### Task description
Pictures aside, reproduce exactly and only the lines below, starting at the one containing "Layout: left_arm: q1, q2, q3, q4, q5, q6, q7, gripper" and ending at the last line.

### Data block
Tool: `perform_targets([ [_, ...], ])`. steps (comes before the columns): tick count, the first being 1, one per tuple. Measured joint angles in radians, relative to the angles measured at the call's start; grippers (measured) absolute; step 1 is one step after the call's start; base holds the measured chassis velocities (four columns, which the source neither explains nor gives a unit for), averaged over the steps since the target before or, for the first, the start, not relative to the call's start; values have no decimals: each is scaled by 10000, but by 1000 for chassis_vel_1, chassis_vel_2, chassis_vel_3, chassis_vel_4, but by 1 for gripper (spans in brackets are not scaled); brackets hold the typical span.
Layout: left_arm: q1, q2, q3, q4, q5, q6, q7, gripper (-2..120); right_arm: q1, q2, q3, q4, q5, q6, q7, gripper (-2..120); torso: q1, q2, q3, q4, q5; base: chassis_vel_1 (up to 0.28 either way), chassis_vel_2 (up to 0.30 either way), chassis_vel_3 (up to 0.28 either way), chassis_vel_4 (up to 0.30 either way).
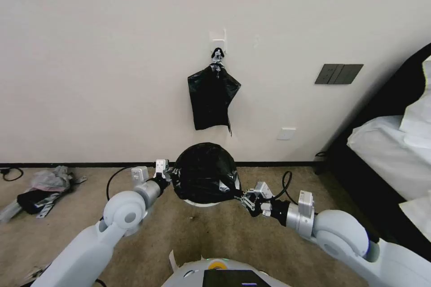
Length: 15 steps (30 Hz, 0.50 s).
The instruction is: Place a trash bag onto the trash bin.
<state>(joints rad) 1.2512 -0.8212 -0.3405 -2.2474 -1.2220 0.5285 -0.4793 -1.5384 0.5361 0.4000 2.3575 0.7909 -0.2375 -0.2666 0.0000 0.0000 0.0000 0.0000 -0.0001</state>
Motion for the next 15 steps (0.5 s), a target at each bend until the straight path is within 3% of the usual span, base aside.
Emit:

### Written response
Layout: left_arm: q1, q2, q3, q4, q5, q6, q7, gripper (-2..120); right_arm: q1, q2, q3, q4, q5, q6, q7, gripper (-2..120); torso: q1, q2, q3, q4, q5; base: chassis_vel_1 (up to 0.28 either way), chassis_vel_2 (up to 0.30 either way), chassis_vel_3 (up to 0.28 either way), chassis_vel_4 (up to 0.30 either way).
Length: 15 steps (30 Hz, 0.50 s).
The instruction is: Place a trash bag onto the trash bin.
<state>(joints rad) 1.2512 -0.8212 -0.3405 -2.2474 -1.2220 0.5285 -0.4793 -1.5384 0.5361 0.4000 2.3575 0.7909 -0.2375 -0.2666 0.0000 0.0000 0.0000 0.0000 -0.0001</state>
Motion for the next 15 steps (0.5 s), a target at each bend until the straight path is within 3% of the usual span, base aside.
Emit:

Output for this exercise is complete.